Exercise requirements
Print the listing below only from the line that has "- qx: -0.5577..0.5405" through the line that has "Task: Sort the", exactly, and drop any picture.

::::::::

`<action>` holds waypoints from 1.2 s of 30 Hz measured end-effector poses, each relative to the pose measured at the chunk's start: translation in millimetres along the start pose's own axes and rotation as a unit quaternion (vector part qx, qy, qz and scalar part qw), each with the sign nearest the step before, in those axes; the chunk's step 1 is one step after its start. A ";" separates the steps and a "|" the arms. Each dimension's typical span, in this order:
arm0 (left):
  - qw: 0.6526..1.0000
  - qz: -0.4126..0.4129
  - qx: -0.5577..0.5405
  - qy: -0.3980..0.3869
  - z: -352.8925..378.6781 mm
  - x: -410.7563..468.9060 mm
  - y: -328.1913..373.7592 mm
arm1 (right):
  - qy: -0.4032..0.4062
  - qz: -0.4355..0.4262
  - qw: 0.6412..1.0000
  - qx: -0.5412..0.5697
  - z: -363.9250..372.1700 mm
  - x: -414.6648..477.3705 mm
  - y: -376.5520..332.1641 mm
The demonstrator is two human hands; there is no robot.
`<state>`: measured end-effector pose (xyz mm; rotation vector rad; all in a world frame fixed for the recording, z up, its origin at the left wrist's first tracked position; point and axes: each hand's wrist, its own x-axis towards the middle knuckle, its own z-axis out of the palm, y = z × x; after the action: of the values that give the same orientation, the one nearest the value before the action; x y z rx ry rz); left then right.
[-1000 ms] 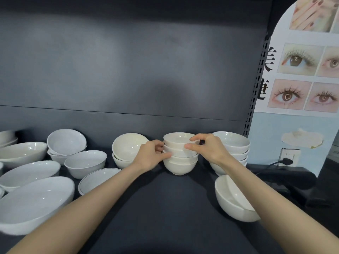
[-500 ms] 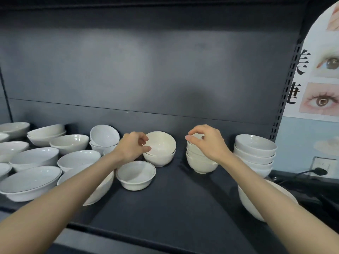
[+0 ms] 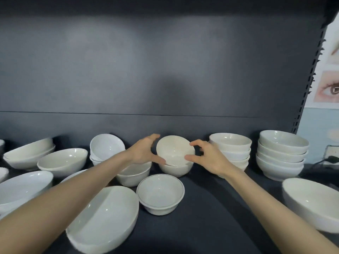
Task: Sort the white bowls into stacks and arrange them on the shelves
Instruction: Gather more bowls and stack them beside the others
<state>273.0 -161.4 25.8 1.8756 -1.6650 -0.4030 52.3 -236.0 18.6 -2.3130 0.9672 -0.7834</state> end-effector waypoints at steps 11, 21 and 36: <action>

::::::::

Result below
  - qx: -0.5577..0.5405
  - qy: -0.3980..0.3869
  - z: -352.8925..378.6781 mm
  - x: -410.7563..468.9060 mm
  - y: -328.1913..373.7592 mm
arm1 (right):
  - qy: -0.4032..0.4062
  - qz: -0.4355..0.4262
  - qw: 0.6412..1.0000
  - qx: -0.5412..0.5697
  - z: -363.9250..372.1700 mm
  - x: -414.6648..477.3705 mm
  - y: -376.5520..332.1641 mm
The demonstrator is two human hands; there is no robot.
`<state>`: measured end-effector pose (xyz mm; rotation vector rad; all in a world frame fixed for the recording, z up, its origin at the left wrist's first tracked position; point and axes: each hand's wrist, its own x-axis towards the middle knuckle, its own z-axis out of the palm, y = z × x; after the action: of the values that give the same orientation, the one nearest the value before the action; x y z rx ry rz); left then right.
[-1000 ms] 
[-500 ms] 
[+0 ms] 
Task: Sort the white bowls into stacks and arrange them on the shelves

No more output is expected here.